Task to complete – If a line of the material holds the string "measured", please copy it.
◆ ◆ ◆ ◆
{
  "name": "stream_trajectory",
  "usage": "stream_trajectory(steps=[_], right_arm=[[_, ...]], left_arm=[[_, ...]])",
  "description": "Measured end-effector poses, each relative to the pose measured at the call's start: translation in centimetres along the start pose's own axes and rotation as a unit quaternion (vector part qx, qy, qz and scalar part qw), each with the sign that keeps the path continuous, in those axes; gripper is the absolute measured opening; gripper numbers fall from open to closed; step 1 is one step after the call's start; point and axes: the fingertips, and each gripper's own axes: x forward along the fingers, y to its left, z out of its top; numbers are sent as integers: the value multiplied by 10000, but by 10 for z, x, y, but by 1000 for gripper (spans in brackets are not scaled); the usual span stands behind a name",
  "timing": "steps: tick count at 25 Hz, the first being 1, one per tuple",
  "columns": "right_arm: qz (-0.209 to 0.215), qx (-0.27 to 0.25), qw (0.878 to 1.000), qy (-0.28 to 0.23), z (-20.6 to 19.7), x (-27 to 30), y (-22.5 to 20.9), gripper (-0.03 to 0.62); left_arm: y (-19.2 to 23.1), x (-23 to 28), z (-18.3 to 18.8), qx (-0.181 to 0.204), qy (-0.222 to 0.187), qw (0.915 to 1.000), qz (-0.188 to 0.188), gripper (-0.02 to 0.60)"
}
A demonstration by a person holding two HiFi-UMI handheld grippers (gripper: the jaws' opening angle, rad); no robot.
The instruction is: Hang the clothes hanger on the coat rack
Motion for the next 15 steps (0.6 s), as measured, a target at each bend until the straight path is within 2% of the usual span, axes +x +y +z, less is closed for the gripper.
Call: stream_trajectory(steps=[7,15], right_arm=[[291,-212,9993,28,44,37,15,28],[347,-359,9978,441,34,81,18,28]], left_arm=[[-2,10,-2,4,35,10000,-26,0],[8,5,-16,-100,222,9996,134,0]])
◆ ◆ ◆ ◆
Task result –
  "description": "Measured end-effector poses, each relative to the pose measured at the call's start: translation in centimetres along the start pose's own axes and rotation as a unit quaternion (vector part qx, qy, qz and scalar part qw), each with the sign that keeps the path continuous, in those axes; gripper is the absolute measured opening; gripper numbers fall from open to closed; step 1 is one step after the call's start; point and axes: the fingertips, and each gripper's own axes: x forward along the fingers, y to its left, z out of its top; numbers are sent as integers: the value multiplied by 10000, but by 10 for z, x, y, but by 1000 for gripper (spans in brackets are not scaled); the usual span stands behind a name",
Motion for the next 15 steps (0.6 s), as measured, a target at each bend until the straight path is within 2% of the usual span, axes +x +y +z, less is closed for the gripper.

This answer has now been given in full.